**Recorded information:**
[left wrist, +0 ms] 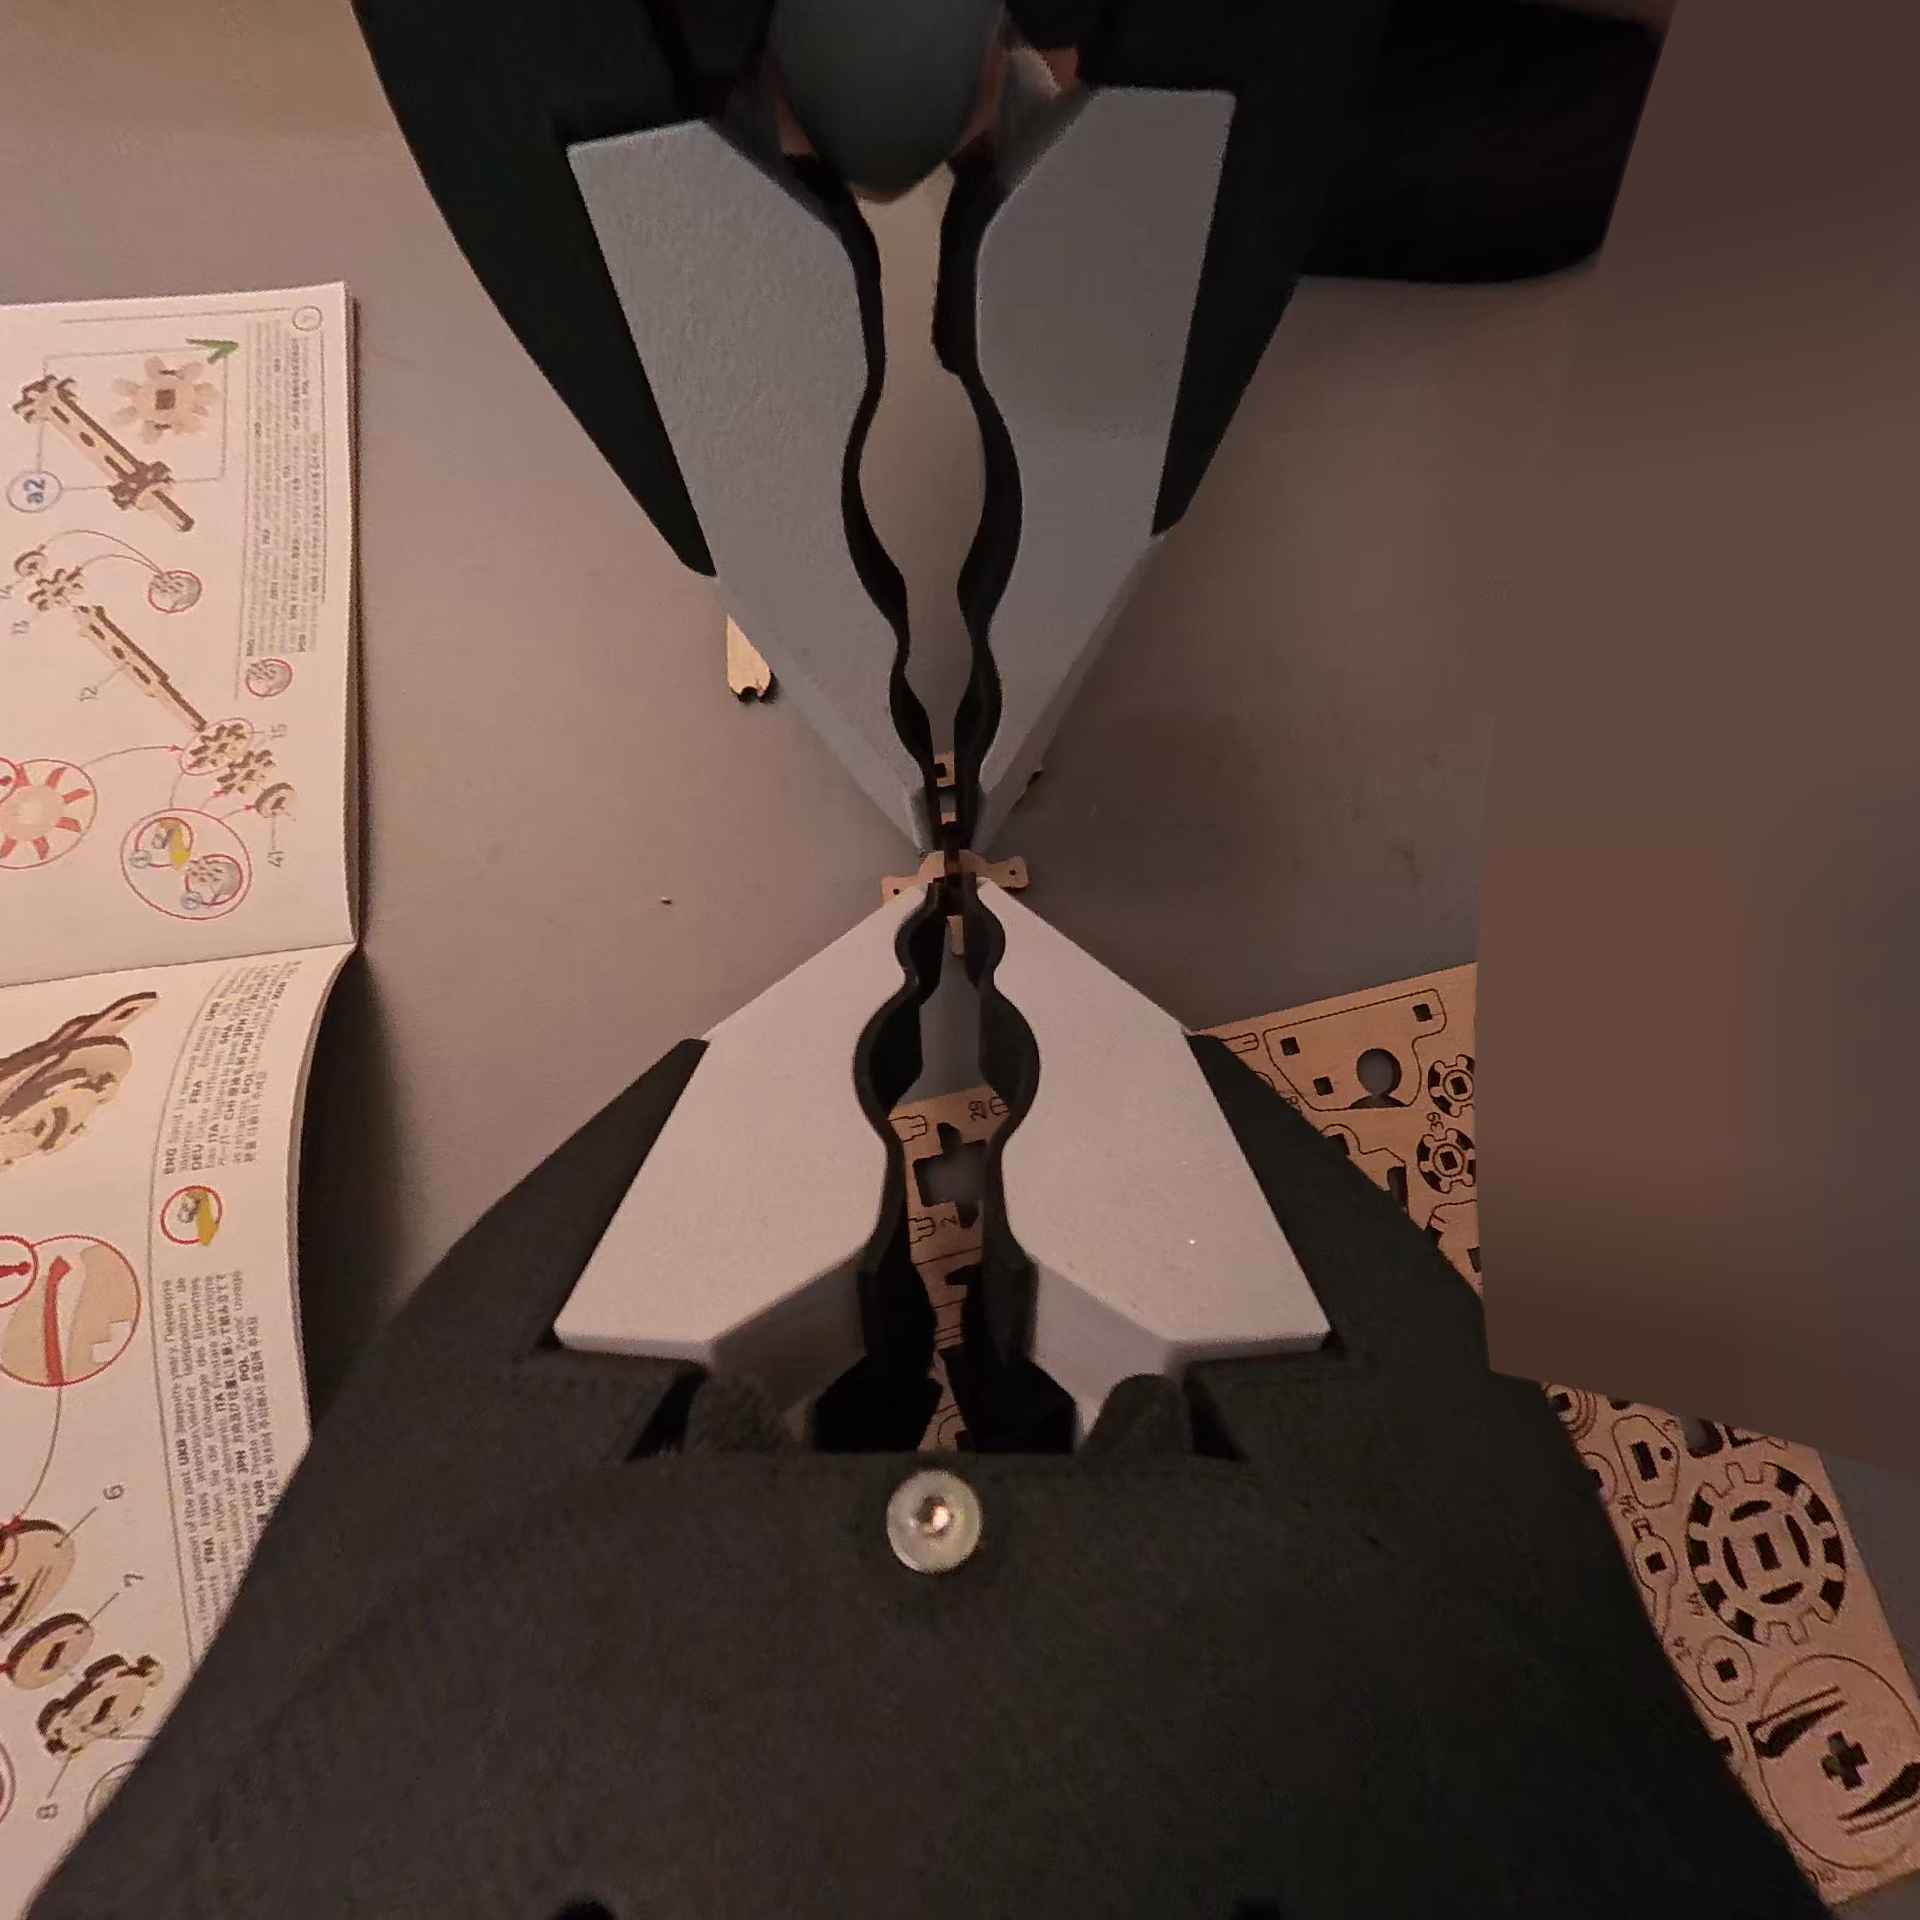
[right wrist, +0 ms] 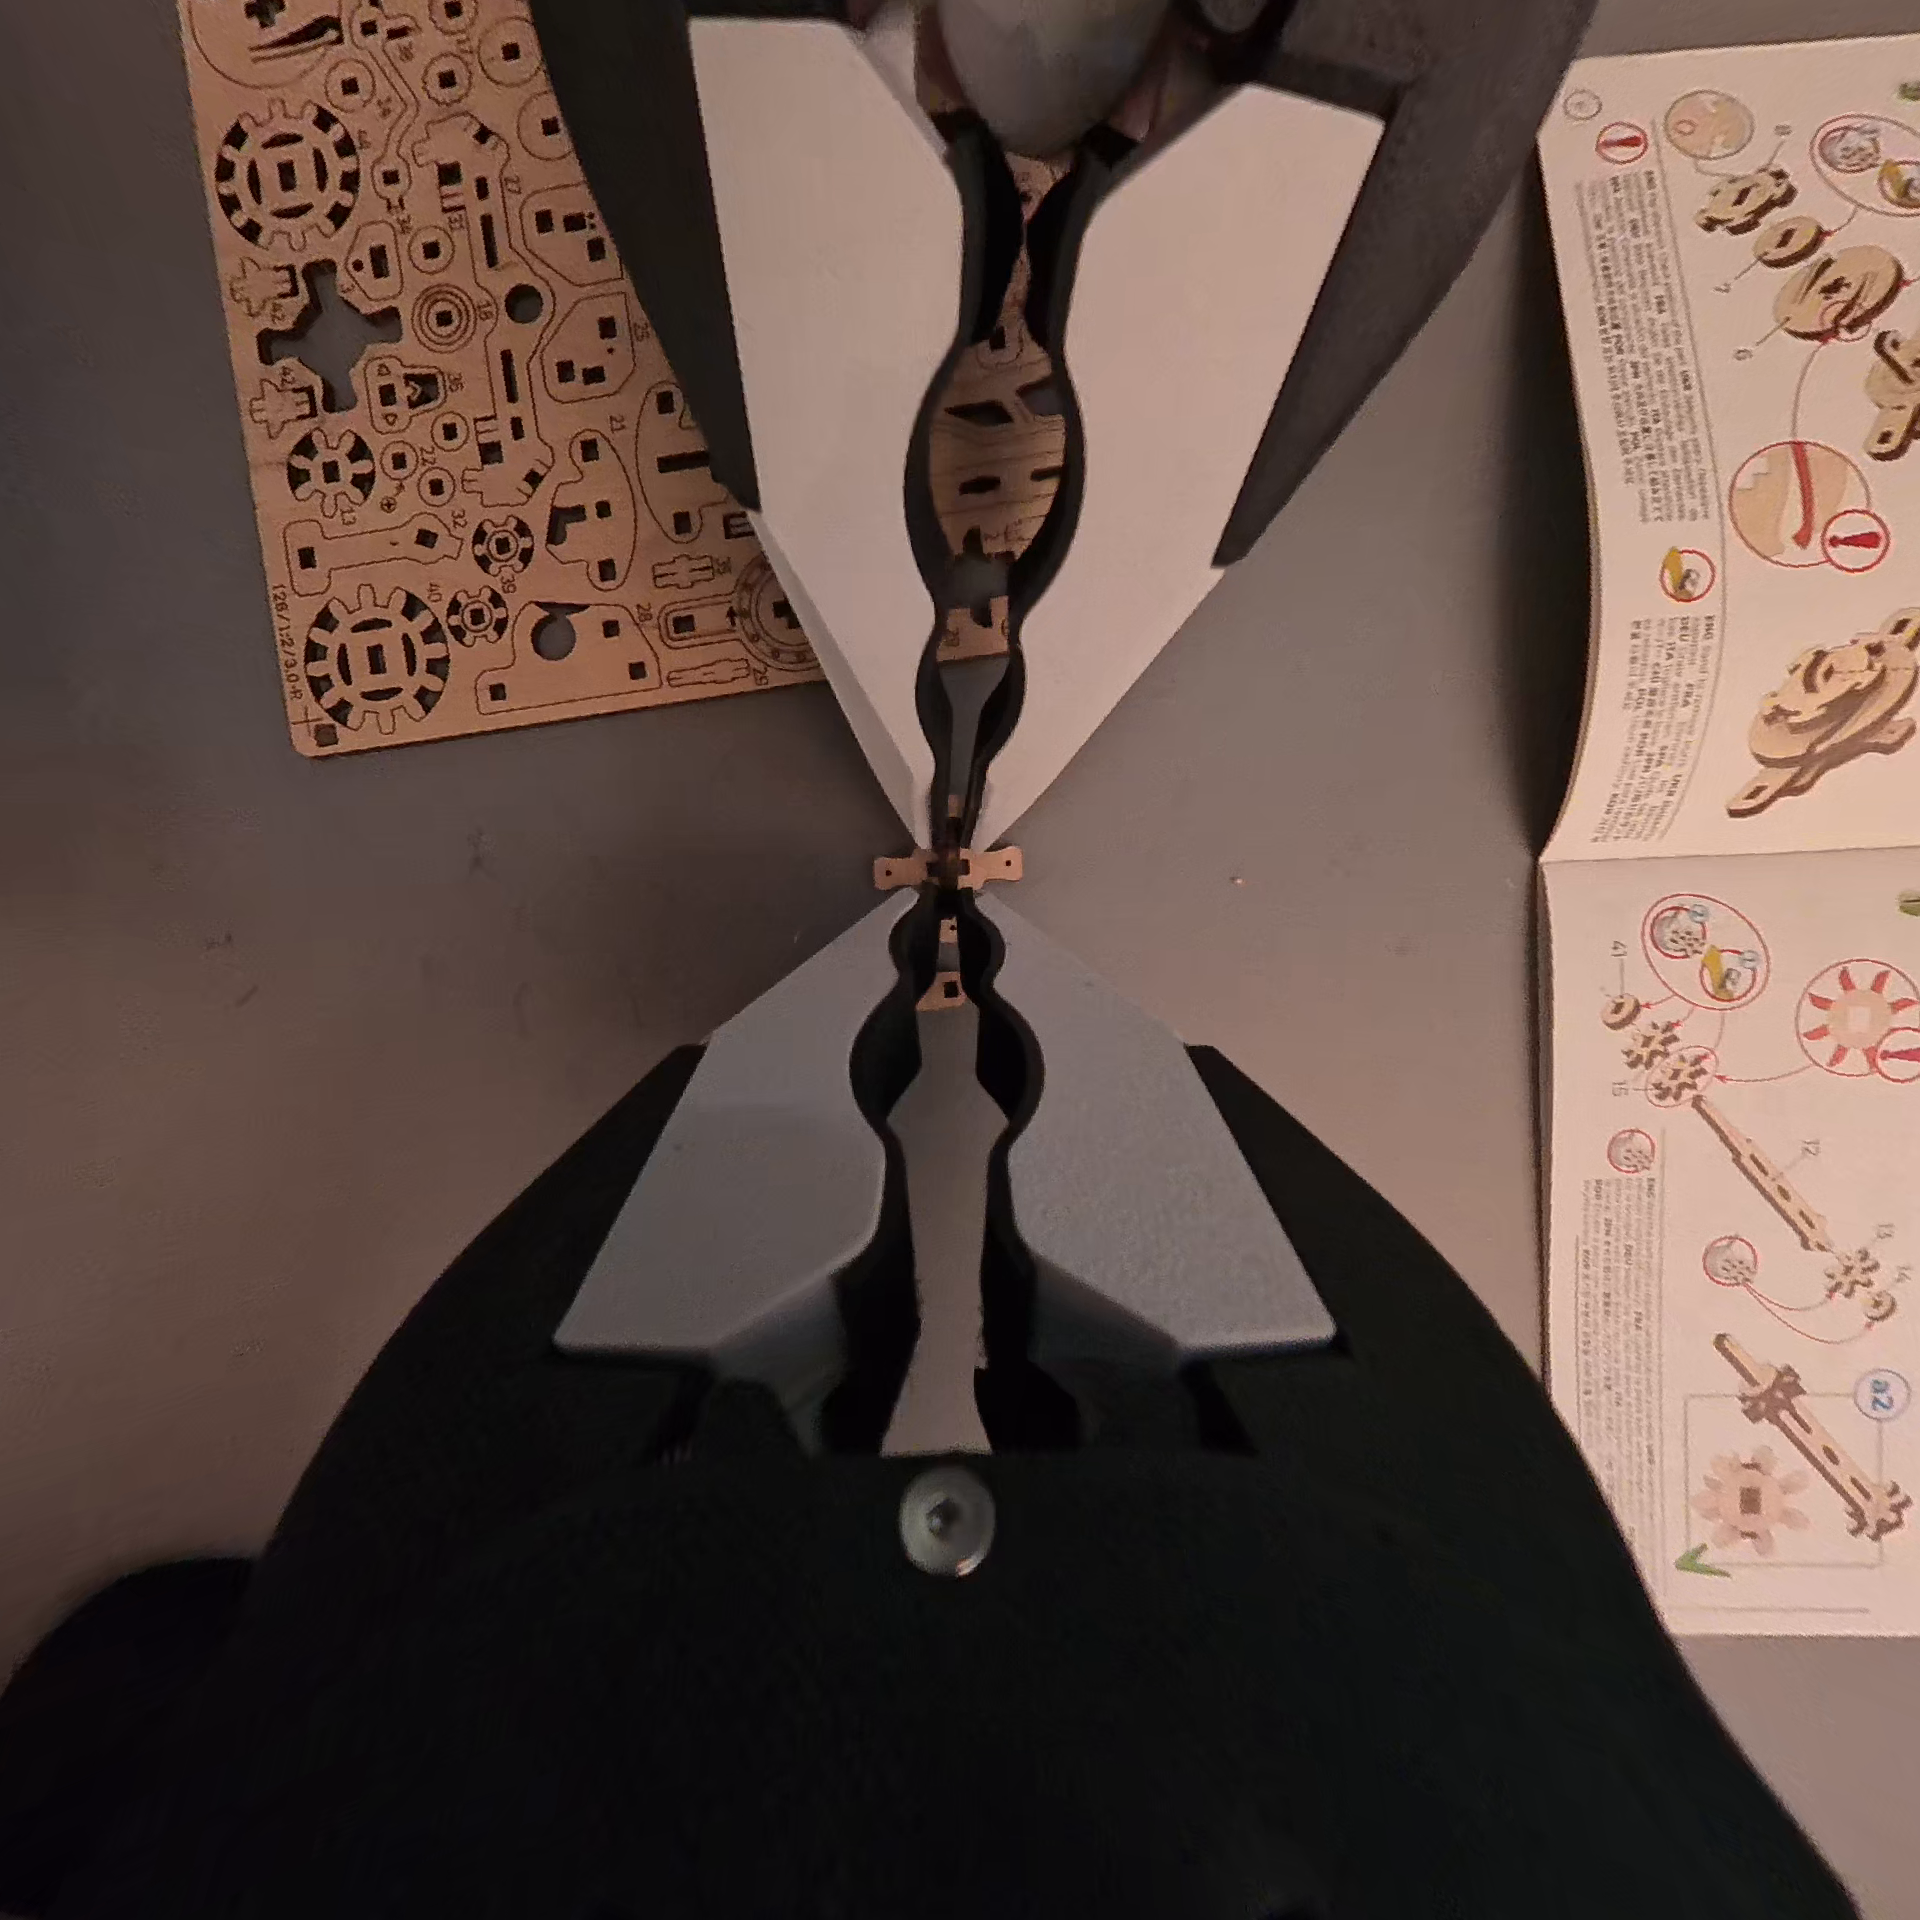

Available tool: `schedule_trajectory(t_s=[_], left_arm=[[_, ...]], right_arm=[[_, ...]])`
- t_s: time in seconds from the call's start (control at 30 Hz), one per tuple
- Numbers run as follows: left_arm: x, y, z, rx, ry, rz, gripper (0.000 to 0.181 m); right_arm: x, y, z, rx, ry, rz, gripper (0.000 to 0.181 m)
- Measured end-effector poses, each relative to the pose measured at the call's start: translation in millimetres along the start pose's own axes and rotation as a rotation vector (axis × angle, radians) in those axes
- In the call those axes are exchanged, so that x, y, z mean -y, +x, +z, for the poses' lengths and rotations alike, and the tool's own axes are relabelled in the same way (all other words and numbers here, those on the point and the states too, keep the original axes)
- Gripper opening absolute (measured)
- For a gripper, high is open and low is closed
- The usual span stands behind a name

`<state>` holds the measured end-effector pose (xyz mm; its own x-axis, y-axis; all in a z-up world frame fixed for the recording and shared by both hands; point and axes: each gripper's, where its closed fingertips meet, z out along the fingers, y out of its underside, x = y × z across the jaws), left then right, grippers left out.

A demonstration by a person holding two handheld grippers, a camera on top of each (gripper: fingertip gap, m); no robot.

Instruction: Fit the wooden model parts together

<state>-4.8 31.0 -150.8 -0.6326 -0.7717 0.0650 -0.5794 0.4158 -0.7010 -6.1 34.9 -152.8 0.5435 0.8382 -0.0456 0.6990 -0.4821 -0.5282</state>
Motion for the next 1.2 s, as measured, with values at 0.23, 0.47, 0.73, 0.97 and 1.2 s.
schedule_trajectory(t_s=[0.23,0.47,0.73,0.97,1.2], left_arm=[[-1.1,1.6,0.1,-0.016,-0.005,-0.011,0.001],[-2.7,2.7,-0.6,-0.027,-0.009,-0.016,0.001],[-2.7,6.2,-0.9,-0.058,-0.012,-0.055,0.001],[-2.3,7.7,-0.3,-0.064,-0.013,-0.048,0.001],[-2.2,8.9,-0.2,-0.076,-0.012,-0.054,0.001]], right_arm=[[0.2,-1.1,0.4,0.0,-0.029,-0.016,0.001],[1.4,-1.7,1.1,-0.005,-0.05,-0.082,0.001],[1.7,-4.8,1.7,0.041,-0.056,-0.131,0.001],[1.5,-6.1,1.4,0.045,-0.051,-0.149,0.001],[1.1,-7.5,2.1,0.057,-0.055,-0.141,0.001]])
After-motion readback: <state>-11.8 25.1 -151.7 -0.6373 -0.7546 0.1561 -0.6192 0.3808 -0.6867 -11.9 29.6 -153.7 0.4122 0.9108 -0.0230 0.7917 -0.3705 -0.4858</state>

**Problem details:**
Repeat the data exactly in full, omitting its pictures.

**Answer box:**
[left wrist, +0 ms] 
[right wrist, +0 ms] 

Available tool: `schedule_trajectory(t_s=[_], left_arm=[[_, ...]], right_arm=[[_, ...]])`
- t_s: time in seconds from the call's start (control at 30 Hz), one per tuple
- Numbers run as follows: left_arm: x, y, z, rx, ry, rz, gripper (0.000 to 0.181 m); right_arm: x, y, z, rx, ry, rz, gripper (0.000 to 0.181 m)
- Measured end-effector poses, each relative to the pose measured at the call's start: translation in millimetres along the start pose's own axes and rotation as a rotation vector (axis × angle, radians) in those axes
- In the call those axes are exchanged, so that x, y, z mean -y, +x, +z, for the poses' lengths and rotations alike, and the tool's own axes are relabelled in the same way (all other words and numbers here, those on the point and the states too, keep the original axes)
- Gripper opening absolute (measured)
- For a gripper, high is open and low is closed
- The usual span stands behind a name

`<state>` holds the measured end-effector pose (xyz mm; its own x-axis, y-axis; all in a z-up world frame fixed for the recording and shared by both hands; point and axes: each gripper's, where its closed fingertips meet, z out along the fingers, y out of its underside, x = y × z across the jaws), left then right, grippers left out.

A demonstration by a person holding two handheld grippers, a camera on top of each (gripper: fingertip gap, m); no robot.

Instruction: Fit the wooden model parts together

<state>-4.8 31.0 -150.8 -0.6326 -0.7717 0.0650 -0.5794 0.4158 -0.7010 -6.1 34.9 -152.8 0.5435 0.8382 -0.0456 0.6990 -0.4821 -0.5282</state>
Motion for the next 1.2 s, as measured, with values at 0.23, 0.47, 0.73, 0.97 and 1.2 s.
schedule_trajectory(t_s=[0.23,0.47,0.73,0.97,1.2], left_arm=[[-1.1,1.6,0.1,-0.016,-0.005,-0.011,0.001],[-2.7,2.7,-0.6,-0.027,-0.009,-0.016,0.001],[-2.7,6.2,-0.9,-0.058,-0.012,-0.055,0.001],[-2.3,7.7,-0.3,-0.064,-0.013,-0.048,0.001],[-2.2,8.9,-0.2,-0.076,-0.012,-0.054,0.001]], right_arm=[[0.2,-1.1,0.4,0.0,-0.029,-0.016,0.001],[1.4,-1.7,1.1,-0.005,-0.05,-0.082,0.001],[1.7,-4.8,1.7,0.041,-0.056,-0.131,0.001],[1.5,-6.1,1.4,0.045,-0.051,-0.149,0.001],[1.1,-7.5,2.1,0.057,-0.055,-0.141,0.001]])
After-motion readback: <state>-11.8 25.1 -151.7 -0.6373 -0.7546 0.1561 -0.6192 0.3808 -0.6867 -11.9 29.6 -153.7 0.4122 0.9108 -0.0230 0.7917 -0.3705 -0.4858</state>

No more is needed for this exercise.